Tre anni fa Fernandez, esponente del movimento Fratelli d'Italia, denunciò che nel 2008 dopo l'elezione dell'onorevole Mimmo Turano a presidente della Provincia lui, eletto consigliere provinciale, venne dichiarato decaduto da parte del consiglio provinciale alla prima seduta utile. L'esponente del movimento Fratelli d'Italia risultava infatti incandidabile a seguito di una condanna penale per supefacenti. Fernandez sostiene di avere subito, prima della formale esclusione, delle pressioni dall'allora presidente. Turano avrebbe tentato di convincerlo ad aderire al suo partito.
L'ex presidente avrebbe anche prefigurato, in caso di rifiuto, delle gravi conseguenze per Fernandez. «O passi con l'Udc o avrai problemi» avrebbe detto nel corso di un faccia a faccia. Ed effettivamente, successivamente, Fernandez subì serie conseguenze. Nelle settimane successive il questore segnalò alla Prefettura la condizione di incandidabilità del consigliere Il consiglio provinciale, chiamato a pronunciarsi sulla questione, dichiarò l'esponente del movimento Fratelli d'Italia decaduto. Secondo Fernandez la decisione sarebbe frutto delle manovre dell'ex presidente della Provincia. La Procura della Repubblica, al termine delle indagini, non aveva ritenuto però sufficienti gli elementi raccolti per avanzare un'eventuale richiesta di rinvio a giudizio e aveva chiesto l'archiviazione del procedimento. Fernandez si è però opposto tramite il suo difensore.

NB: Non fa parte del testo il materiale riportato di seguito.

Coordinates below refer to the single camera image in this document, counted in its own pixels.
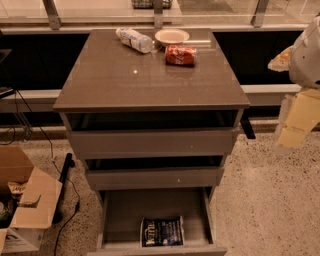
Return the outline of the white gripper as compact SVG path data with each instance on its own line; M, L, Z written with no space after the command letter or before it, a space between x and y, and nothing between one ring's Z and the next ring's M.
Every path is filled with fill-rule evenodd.
M297 148L320 123L320 16L316 16L287 47L268 64L276 72L289 72L293 83L305 89L286 95L282 101L277 144L285 149Z

«È un'ipotesi inverosimile ed assurda tranne se non vogliamo credere a un complotto che coinvolge anche le istituzioni» aveva commentato in fase di discussione l'avvocato Baldassare Lauria, difensore dell'onorevole Mimmo Turano e il quale è stato anche assessore della sua Giunta quando il parlamentare era alla guida della Provincia regionale. Ma il giudice per le indagini preliminari Lucia Fontana, esaminati attentamente gli atti, ha deciso di rigettare la richiesta di archiviazione disponendo ulteriori accertamenti.

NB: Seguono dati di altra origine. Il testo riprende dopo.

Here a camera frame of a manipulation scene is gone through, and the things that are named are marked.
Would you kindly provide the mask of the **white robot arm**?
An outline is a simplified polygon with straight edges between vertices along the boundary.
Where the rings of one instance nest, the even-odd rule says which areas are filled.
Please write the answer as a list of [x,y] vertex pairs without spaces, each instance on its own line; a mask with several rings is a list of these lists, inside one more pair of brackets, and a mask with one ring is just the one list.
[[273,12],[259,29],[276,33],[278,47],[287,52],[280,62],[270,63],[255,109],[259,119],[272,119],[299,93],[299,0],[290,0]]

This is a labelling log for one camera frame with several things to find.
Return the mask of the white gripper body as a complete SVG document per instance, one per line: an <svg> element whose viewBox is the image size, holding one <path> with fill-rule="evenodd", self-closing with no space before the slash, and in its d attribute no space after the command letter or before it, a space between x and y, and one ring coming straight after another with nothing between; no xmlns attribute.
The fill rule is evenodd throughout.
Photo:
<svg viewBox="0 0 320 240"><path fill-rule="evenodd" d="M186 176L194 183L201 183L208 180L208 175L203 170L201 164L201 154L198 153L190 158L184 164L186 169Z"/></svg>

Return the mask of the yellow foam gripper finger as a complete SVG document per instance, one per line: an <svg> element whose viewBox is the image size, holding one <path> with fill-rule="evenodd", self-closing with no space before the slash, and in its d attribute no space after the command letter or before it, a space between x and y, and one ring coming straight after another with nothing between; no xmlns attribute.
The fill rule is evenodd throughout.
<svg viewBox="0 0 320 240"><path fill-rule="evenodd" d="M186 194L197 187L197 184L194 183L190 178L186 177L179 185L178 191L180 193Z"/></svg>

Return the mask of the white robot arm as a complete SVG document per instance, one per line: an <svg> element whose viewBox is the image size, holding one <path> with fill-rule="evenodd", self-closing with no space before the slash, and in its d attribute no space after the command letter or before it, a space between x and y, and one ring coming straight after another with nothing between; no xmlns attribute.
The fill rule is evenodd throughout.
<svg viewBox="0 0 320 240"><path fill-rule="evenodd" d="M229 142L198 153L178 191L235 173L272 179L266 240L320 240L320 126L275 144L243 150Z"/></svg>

MEDICI ASSOLTI. Erano chiamati a rispondere della morte di una paziente. Nove medici dell'ospedale Sant'Antonio Abate, i dottori Andrea Sciortino, Giancarlo Ungaro, Mario Sugamiele, Antonino Marrone, Sandro Solitro, Fernando Armato, Giuseppe Peralta, Maria Fontana e Antonella Valenti, sono stati assolti dall'accusa di concorso in omicidio colposo.

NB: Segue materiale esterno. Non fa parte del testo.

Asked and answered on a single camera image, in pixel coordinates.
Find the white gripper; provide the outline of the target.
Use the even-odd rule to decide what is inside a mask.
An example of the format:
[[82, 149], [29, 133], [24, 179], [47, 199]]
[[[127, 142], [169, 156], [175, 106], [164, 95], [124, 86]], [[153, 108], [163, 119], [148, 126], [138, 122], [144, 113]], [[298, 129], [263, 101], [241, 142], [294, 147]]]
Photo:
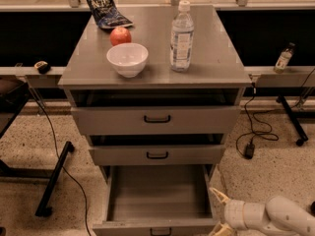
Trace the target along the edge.
[[234, 229], [261, 230], [268, 224], [268, 216], [263, 204], [231, 200], [226, 194], [214, 187], [211, 187], [210, 191], [222, 205], [225, 205], [224, 218], [226, 223], [219, 222], [208, 236], [235, 236]]

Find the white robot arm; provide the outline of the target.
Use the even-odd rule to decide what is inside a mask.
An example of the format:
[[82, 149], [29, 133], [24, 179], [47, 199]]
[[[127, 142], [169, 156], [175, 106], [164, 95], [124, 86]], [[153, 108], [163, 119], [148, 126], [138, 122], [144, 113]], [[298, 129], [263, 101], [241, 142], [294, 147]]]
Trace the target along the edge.
[[315, 217], [283, 196], [270, 197], [264, 204], [246, 203], [216, 188], [210, 191], [223, 205], [224, 222], [218, 222], [209, 236], [232, 236], [245, 230], [266, 236], [315, 236]]

La sentenza è stata emessa dal giudice Franco Messina. Le indagini erano state avviate quattro anni fa a seguito della morte di una paziente, Antonietta Marsalona, deceduta per un'occlusione intestinale. Secondo l'accusa il dottore Andrea Sciortino, in servizio al Pronto soccorso al momento dell'arrivo della donna in ospedale, non avrebbe effettuato una corretta valutazione. E neanche i dottori Mario Sugamiele, Antonino Marrone, Sandro Solitro, Maria Fontana e Antonella Valenti, in servizio all'interno dell'Unità operativa Malattie dell'apparato respiratorio, presso la quale la paziente fu inviata dopo il ricovero, avrebbero effettuato una corretta diagnosi. Anche il dottore Giancarlo Ungaro, del reparto di Chirurgia, chiamato a fornire una consulenza, non avrebbe rilevato la presenza della patologia.
I medici non avrebbero quindi attuato il protocollo terapeutico che in casi come quello in questione prevede l'effettuazione di un intervento chirurgico. Un'omissione che, secondo l'accusa, aveva determinato il peggioramento delle condizioni della paziente ed il decesso. Tesi contestata dai difensori, gli avvocati Donatella Buscaino, Vittorio Gabriele, Vito Galluffo, Giuseppina Montericcio, Umberto Coppola, Andrea Reina e Michele Cavarretta che, al termine del processo, hanno chiesto l'assoluzione dei loro assistiti dall'accusa contestata. Il giudice, vagliati gli atti, in accoglimento dell'istanza della difesa, ha deciso di assolvere i nove medici. «Non hanno commesso il fatto» si legge nel dispositivo della sentenza.